Maintaining a water treatment plant, for example, is a long-term commitment. The so-called national government may not be around to see a long-term commitment through.
But as long as people live in a place, a community, there will be some local form of governance.
The authentic indigenous local authority has the capacity to see through what the central authority cannot.

If we leave behind any stability in Iraq when we leave, if we leave, it will be stability at the level of the individual community.
Petraeus' new initiative to empower local leaders to kill Salafi Jihadis tacitly recognizes our limited capacity to build a nation.
That is a job for Iraqis.
The best we can do is to encourage a foundation of stable communities on which a new nation can be built.

Avid Student, Model Communities advocate

 
At 2:22 PM, Blogger Unknown said...

Seems that Maliki did more than "consider" requesting Petraeus's removal.


The Daily Telegraph reports from the Bush Totentanz**


Iraqi Leader Tells Bush: Get Gen. Petraeus Out


**How to Win in Iraq
William S. Lind

The Bush administration, consistent with its record of military incompetence, continues to pursue the folly of maximalist objectives. It still defines victory as it did at the war’s outset: an Iraq that is an American satellite, friendly to Israel, happy to provide the U.S. with a limitless supply of oil and vast military bases from which American forces can dominate the region. None of these objectives are now attainable. None were ever attainable, no matter what our troops did. And as long as those objectives define victory, we are doomed to defeat.

Fortunately, another objective, the one that actually matters most, may, with luck and skill, still be achieved. That objective—restoring a state in what is now the stateless region of Mesopotamia—must become our new definition of victory...

If our new strategy works and our withdrawal is followed by the restoration of a real Iraqi state, we will have learned our lesson about wars of choice, but avoided a catastrophe. If it fails and Mesopotamia remains a stateless region, Iraq is no worse off than it is now, and our troops will be safely out of the mess.

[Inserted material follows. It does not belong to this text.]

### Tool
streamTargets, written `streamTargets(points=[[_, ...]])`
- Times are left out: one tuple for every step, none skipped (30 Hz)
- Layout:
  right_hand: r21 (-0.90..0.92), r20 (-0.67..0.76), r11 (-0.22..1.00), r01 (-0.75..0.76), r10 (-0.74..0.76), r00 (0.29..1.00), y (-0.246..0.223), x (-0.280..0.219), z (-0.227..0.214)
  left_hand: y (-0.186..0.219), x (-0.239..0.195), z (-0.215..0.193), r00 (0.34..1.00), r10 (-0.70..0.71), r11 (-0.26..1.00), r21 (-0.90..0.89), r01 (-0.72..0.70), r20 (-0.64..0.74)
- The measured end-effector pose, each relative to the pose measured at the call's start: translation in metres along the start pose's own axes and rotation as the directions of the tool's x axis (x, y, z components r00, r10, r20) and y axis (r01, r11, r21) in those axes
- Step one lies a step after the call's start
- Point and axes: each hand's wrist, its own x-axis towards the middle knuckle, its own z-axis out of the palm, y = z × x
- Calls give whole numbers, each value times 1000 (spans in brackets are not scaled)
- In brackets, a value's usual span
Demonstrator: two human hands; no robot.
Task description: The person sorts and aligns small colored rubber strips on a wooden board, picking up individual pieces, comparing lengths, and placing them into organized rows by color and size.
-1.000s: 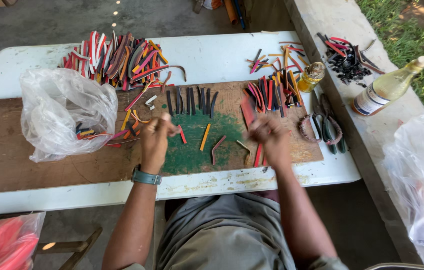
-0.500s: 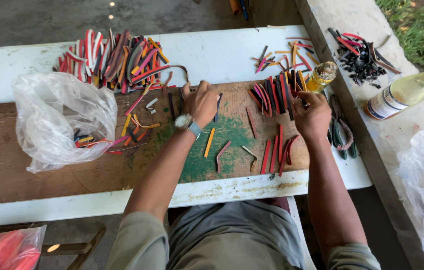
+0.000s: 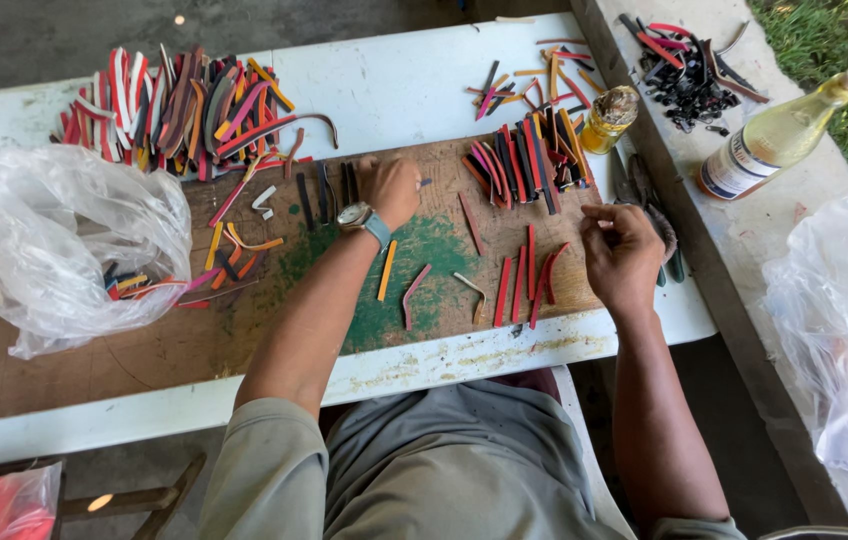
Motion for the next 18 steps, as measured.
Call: streamTargets(points=[[-4, 3, 1000, 6, -6, 1000, 1, -2, -1, 5, -2, -6, 999, -45, 988, -149, 49, 27], [-9, -5, 1000, 2, -2, 1000, 2, -3, -3, 9, -5, -13, 995, -85, 951, -293, 99, 61], [-12, -2, 1000, -4, 4, 1000, 3, -4, -4, 8, -11, -22, 999, -31, 899, -437, 24, -10], [-15, 0, 1000, -10, 10, 1000, 4, -6, -4, 3, -17, -35, 996, 12, 823, -565, -60, -89], [5, 11, 999, -40, 40, 999, 4, -8, -4, -4, -27, -46, 985, 36, 725, -673, -143, -170], [25, 22, 997, -69, 69, 997, 4, -10, -3, -12, -38, -58, 980, 13, 618, -769, -165, -200], [45, 34, 995, -94, 93, 995, 2, -10, 0, -20, -48, -70, 972, -17, 498, -845, -194, -233], [77, 60, 992, -102, 97, 993, 0, -10, 2, -26, -64, -79, 965, -22, 447, -867, -223, -260], [111, 82, 988, -107, 98, 992, -4, -9, 6, -31, -83, -85, 956, -24, 395, -882, -258, -291], [144, 103, 983, -112, 98, 990, -8, -9, 9, -36, -104, -89, 946, -27, 343, -892, -294, -322], [148, 145, 980, -136, 115, 983, -13, -9, 12, -39, -123, -91, 955, -5, 454, -852, -261, -295], [150, 187, 976, -160, 131, 974, -18, -9, 18, -40, -140, -89, 964, 12, 559, -798, -226, -265], [148, 229, 971, -186, 149, 962, -23, -10, 23, -41, -159, -83, 973, -26, 650, -743, -160, -231], [118, 246, 983, -138, 106, 963, -28, -11, 28, -42, -177, -77, 977, -67, 731, -677, -89, -201], [91, 268, 992, -88, 61, 961, -33, -11, 35, -43, -194, -70, 982, -97, 681, -730, -55, -165], [66, 291, 997, -37, 16, 957, -38, -11, 41, -43, -208, -62, 984, -125, 627, -779, -21, -127], [81, 327, 997, 1, -28, 945, -44, -11, 48, -44, -219, -55, 984, -153, 569, -822, 14, -89], [99, 362, 994, 39, -72, 929, -50, -12, 55, -45, -228, -48, 982, -162, 546, -838, 4, -101]])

There is no chance the Bush administration, locked in a Totentanz with its dreams of world empire, will adopt this strategy.


Shall we dance?

 
At 3:41 AM, Anonymous Anonymous said...

The Neo-conservative movement is based on greed. Because its fundamental objectives are to control the resources of other countries for the benefit of the U.S., it is an immoral, unethical and delusional movement. Napoleon tried it and failed. Hitler tried it and failed. The Soviet Union had dreams of it, and fell apart. Yet, Bush and his ilk continue to ignore history, ignore the determination of those who feel oppressed, and believe that bullying, destroying, and fear-mongering will win the day. It will not happen. When Hitler invaded Russia, the people burned their crops rather than allow the Germans to win. In Iraq, young men blow themselves to bits rather than allow an aggressor to take over their country. Bush can call them insurgents, call them Al Quaeda, or call them whatever new nonsense he dreams up at the time, but most are Iraqis; and they see us as invaders. Which we are. Petraeus can plot and piddle all he wants, he will only dig a deeper hole. The civil war will rage on, and Americans will be caught in the middle. The one agreement any of the combatants may have is that they want the American troops to leave. They also agree that the United States and its self-serving legions of SUV drivers will not get Iraqi oil. And they won't. A mighty army, Agent Orange, and thousands of lives and millions of dollars spent did not conquer Vietnam. It will not conquer Iraq, nor Iran, nor Syria, nor Lebanon, nor any Islamic country. If the populace does not support the invasion, the invasion ultimately will fail.Harry Truman had sense enough to know that; and refused to go into China. Even a successfully repressed population will resort to guerilla warfare; and raise all manner of hell. If the Neo-conservatives are not just plain stupid, then they must be delusional. Again, I say they have become a cult; and reason and logic no longer play a role in their behavior.